Doubly partially conservative sentences
Haruka Kogure, Taishi Kurahashi
TL;DR
This work advances the understanding of Solovay-type results by systematically examining doubly conservative sentences across multiple arithmetical levels and their hereditary versions. It introduces and leverages relativized conservativity notions, $\Delta_{n+1}(U)$-sentences, and witness-comparison predicates to establish precise equivalences between the existence of such sentences and relativized consistency conditions like $\Sigma_{n+1}$-consistency over $PA$. The authors provide a network of results, including a central equivalence: a $\Delta_{n+1}(PA)$ sentence that is doubly $(\Sigma_n,\Sigma_n)$-conservative over $T$ exists exactly when $T$ is not $\Sigma_{n+1}$-consistent over $PA$, and they extend this analysis to several triples $(\Theta,\Gamma,\Lambda)$ with comprehensive tables. They further develop hereditary variants, linking the existence of horodical doubly conservative sentences to $\Sigma_n{\downarrow}\Pi_n$-conservativity, and they present both constructive and nonexistence results (notably for $\Delta_{n+1}(PA)$).

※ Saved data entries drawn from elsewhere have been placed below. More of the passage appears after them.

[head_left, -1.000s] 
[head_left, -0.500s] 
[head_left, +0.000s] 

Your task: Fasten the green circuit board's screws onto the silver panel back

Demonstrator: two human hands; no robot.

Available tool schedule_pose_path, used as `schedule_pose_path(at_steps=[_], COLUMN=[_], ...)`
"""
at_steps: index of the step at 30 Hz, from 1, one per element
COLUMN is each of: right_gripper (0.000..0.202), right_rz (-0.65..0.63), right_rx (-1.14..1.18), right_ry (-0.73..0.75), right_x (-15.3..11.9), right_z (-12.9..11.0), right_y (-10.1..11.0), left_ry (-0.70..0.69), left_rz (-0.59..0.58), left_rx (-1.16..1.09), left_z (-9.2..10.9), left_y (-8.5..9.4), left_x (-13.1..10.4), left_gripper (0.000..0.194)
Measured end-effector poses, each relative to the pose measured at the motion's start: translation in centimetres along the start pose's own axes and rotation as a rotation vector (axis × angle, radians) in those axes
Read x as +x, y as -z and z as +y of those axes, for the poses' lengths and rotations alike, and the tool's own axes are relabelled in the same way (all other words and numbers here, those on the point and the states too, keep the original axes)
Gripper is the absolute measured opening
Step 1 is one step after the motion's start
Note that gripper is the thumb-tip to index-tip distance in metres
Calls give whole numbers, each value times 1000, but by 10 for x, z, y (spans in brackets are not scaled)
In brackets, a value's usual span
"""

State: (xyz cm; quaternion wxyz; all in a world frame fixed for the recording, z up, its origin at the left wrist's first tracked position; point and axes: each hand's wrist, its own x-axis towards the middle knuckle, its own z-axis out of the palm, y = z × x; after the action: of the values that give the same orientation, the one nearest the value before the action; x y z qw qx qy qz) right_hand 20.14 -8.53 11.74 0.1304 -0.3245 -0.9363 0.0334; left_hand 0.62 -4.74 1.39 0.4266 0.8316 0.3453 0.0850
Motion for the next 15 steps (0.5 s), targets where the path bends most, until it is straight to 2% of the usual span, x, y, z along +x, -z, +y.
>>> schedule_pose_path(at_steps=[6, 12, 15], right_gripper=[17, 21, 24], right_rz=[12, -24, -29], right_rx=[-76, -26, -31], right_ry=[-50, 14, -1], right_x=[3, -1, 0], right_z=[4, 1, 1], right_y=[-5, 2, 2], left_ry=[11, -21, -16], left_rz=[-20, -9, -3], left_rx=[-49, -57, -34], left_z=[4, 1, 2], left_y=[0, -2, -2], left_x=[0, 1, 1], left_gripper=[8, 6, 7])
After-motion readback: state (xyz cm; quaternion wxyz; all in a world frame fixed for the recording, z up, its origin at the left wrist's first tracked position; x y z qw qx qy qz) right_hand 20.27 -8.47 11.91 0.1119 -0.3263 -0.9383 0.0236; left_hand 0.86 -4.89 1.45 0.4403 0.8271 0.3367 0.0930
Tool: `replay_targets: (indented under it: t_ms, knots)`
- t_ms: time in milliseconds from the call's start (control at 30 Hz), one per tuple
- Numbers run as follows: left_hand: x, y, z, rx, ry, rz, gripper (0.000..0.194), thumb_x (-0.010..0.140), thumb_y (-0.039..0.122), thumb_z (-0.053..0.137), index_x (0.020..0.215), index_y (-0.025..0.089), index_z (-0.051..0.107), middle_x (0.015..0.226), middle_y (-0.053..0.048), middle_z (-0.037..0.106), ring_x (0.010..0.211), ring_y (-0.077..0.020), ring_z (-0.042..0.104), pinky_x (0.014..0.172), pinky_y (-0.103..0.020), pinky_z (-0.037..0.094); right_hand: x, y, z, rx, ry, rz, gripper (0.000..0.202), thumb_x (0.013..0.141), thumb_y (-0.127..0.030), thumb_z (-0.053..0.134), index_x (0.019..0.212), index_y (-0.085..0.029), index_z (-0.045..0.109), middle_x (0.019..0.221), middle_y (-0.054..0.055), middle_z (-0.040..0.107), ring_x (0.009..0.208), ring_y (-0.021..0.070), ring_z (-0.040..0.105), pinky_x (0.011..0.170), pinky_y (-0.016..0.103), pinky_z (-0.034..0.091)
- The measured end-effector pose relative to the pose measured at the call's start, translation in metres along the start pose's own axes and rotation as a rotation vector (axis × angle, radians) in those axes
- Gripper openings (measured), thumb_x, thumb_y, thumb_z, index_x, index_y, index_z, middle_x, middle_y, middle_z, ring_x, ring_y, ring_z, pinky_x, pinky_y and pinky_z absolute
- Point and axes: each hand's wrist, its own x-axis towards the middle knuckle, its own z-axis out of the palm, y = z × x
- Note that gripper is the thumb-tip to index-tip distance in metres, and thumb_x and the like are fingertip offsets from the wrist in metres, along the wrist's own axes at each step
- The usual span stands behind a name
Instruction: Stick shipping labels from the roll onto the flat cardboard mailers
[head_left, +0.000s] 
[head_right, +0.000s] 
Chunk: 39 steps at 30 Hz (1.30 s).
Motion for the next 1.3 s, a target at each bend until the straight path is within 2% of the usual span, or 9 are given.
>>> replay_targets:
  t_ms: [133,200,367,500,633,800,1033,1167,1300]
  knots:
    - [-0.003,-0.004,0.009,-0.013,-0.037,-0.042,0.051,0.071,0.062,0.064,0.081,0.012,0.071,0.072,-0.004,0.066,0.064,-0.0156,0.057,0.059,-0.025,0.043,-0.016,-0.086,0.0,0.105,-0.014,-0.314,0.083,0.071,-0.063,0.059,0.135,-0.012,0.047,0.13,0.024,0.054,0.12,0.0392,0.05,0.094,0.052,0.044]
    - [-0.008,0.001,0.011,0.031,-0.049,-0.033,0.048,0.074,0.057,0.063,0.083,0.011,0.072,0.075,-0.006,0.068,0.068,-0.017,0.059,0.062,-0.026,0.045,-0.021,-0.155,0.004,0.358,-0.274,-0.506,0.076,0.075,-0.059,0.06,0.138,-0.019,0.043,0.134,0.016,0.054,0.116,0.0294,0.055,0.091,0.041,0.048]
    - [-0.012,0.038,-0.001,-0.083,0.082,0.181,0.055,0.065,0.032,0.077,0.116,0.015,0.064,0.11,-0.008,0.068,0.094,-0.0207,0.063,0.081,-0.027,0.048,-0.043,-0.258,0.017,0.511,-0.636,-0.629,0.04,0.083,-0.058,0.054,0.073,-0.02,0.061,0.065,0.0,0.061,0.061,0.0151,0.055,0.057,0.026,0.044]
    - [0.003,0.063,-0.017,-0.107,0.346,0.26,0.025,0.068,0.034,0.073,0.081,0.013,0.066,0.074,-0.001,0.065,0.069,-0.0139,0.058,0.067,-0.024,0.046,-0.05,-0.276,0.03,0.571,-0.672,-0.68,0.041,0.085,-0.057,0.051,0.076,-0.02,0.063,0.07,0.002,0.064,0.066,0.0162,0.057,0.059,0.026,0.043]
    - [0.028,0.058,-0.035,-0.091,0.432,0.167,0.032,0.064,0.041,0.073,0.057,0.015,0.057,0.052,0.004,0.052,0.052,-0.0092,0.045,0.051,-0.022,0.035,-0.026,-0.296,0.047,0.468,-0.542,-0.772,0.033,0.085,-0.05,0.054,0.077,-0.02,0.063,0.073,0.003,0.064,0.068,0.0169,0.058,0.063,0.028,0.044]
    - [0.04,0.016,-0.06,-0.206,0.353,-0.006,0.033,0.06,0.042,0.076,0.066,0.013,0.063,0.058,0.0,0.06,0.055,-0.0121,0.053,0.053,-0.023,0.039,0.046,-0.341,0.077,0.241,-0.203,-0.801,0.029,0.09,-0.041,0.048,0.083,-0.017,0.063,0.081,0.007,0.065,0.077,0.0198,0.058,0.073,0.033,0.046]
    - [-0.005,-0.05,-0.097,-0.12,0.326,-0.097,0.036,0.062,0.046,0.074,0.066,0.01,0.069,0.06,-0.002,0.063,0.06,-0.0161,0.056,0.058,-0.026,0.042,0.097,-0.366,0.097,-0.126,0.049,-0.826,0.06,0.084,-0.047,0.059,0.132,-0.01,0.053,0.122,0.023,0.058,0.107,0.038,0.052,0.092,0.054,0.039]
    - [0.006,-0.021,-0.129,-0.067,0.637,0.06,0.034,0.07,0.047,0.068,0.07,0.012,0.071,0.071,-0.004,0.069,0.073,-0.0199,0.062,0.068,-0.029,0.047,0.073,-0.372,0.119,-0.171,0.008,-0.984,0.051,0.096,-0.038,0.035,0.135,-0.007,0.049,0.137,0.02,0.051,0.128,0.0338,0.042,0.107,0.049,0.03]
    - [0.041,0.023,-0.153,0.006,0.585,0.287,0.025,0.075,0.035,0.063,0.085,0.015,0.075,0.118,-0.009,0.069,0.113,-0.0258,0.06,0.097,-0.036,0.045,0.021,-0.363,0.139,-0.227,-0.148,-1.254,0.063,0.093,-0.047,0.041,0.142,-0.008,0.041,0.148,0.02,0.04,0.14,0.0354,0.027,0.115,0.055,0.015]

Altogether, the paper maps the boundary between provability-conservativity and relative consistency, clarifying when strong double-conservativity manifestations can occur and how they propagate through subtheories of arithmetic.
Abstract
The purpose of the present paper is to analyze several variants of Solovay's theorem on the existence of doubly partially conservative sentences. First, we investigate $Θ$ sentences that are doubly $(Γ, Λ)$-conservative over $T$ for several triples $(Θ, Γ, Λ)$. Among other things, we prove that the existence of a $Δ_{n+1}(\mathsf{PA})$ sentence that is doubly $(Σ_n, Σ_n)$-conservative over $T$ is equivalent to the $Σ_{n+1}$-inconsistency of $T$ over $\mathsf{PA}$. Secondly, we study $Θ$ sentences that are hereditarily doubly $(Γ, Λ)$-conservative over $T$ for several triples $(Θ, Γ, Λ)$.